M. le président.—Pardon! il y a un projet de loi à l’ordre du jour; et l’orateur est parfaitement en droit de le discuter. Veuillez l’écouter. Vous aurez le droit de prendre la parole sur le projet. D’autres orateurs l’ont fait.

M. Jules-Louis Breton.—Nous sommes tous d’accord sur ce point que ce n’était pas le moment de discuter un tel projet.

Sur les bancs du parti socialiste.—Pas tous!

M. Jules Delahaye.—Je croyais que le régime parlementaire était celui de la contradiction. Et toutes les fois qu’on élève une contradiction ici on est interrompu et maltraité.

M. Marrou.—Avouez que le moment est mal choisi.

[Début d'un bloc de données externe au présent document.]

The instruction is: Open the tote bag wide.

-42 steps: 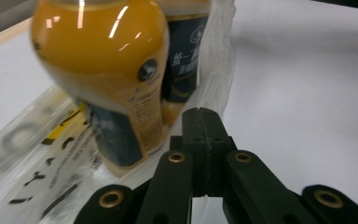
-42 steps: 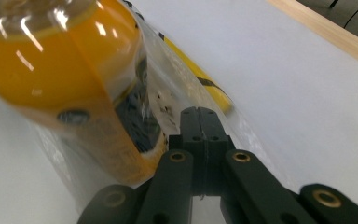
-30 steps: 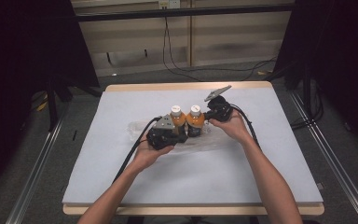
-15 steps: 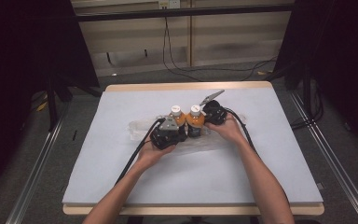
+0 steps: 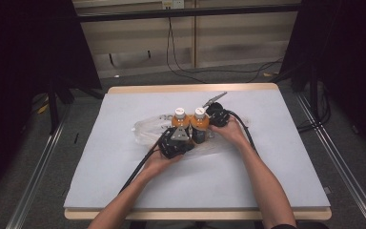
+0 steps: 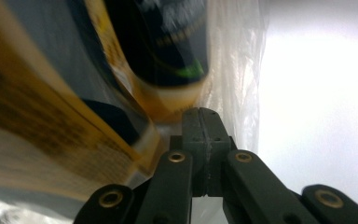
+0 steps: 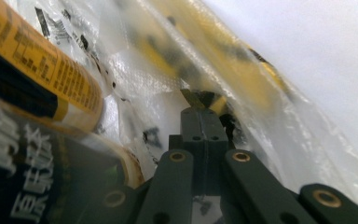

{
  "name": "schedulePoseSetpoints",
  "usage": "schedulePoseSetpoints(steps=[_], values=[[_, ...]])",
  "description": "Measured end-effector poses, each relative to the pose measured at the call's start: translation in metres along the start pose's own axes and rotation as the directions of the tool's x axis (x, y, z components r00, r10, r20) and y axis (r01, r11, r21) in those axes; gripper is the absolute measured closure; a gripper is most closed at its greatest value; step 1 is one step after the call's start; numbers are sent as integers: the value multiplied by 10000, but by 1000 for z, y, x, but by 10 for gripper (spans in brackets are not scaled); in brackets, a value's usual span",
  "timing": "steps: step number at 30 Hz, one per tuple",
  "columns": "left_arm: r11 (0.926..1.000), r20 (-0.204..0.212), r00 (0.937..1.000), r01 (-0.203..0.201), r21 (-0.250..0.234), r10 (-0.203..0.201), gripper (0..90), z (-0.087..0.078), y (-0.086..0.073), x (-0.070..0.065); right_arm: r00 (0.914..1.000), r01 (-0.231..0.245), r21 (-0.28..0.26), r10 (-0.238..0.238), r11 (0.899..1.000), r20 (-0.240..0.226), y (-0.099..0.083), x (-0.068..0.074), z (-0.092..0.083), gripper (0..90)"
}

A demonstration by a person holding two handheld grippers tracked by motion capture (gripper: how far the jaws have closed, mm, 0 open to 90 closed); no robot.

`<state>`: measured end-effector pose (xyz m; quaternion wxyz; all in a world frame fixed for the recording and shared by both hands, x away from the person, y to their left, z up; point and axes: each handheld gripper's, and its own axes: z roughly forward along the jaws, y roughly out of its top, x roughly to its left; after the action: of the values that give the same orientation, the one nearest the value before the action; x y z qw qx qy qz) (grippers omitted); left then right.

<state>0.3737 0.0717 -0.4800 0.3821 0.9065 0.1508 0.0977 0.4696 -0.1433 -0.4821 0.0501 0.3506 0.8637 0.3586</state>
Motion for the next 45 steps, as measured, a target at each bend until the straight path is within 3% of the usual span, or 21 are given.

M. Jules Delahaye.—...Pour déposer ce projet. Oui; c’est ce que j’ai dit. Et vous me reprochez d’être d’accord avec vous.

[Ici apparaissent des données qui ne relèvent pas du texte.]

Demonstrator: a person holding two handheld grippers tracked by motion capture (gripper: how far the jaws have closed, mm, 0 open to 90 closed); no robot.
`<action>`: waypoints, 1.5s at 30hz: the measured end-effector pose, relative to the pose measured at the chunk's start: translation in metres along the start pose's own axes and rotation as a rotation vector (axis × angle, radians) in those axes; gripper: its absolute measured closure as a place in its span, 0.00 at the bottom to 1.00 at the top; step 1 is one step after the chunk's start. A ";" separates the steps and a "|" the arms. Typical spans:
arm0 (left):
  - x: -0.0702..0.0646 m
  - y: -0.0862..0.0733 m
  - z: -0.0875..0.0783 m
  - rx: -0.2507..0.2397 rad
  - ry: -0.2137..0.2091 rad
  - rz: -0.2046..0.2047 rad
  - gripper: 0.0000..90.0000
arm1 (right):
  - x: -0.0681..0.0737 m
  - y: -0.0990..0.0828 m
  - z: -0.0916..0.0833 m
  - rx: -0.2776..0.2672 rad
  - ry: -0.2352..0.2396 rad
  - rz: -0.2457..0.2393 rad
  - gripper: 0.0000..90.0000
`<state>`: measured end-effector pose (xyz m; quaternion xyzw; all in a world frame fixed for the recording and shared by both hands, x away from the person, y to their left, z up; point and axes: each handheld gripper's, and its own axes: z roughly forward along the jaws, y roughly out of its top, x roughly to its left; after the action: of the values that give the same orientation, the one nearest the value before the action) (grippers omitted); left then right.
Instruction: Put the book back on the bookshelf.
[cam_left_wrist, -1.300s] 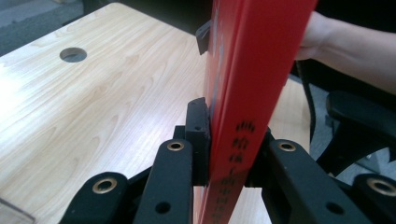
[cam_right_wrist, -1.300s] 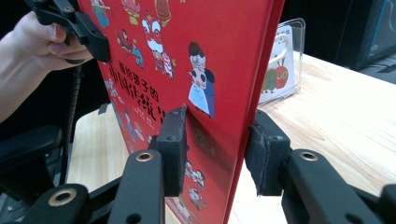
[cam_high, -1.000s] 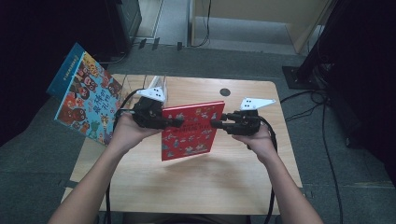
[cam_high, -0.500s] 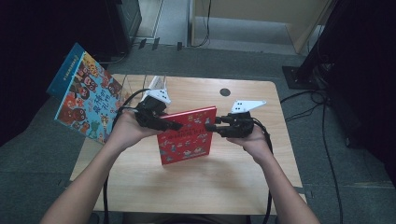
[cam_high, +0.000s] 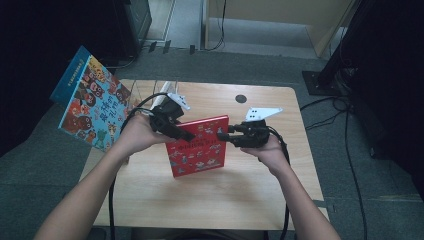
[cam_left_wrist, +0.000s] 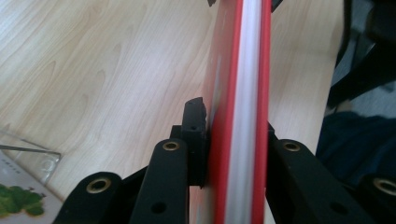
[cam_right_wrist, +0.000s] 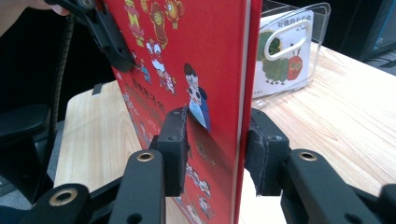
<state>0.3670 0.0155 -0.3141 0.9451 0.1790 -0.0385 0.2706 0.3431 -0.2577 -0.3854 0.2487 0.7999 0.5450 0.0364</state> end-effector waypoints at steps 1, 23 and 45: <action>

Un seul journal à ma connaissance, un journal républicain, que vous lisez et applaudissez tous les jours, celui qui a fait la campagne si heureuse «des canons et des munitions», a chargé un écrivain, estimé de tous pour son talent et son indépendance courageuse, de placer sous vos yeux des réflexions bien appropriées aux circonstances que nous traversons. Permettez-moi de vous les lire pour terminer. (Interruptions et bruit sur les bancs du parti socialiste.)

Sur divers bancs du parti socialiste.—Non! non! Nous n’estimons pas Gohier.

M. Jules Delahaye.—Tant pis pour vous, si vous ne l’estimez pas.

M. le président.—Messieurs, veuillez laisser l’orateur s’expliquer.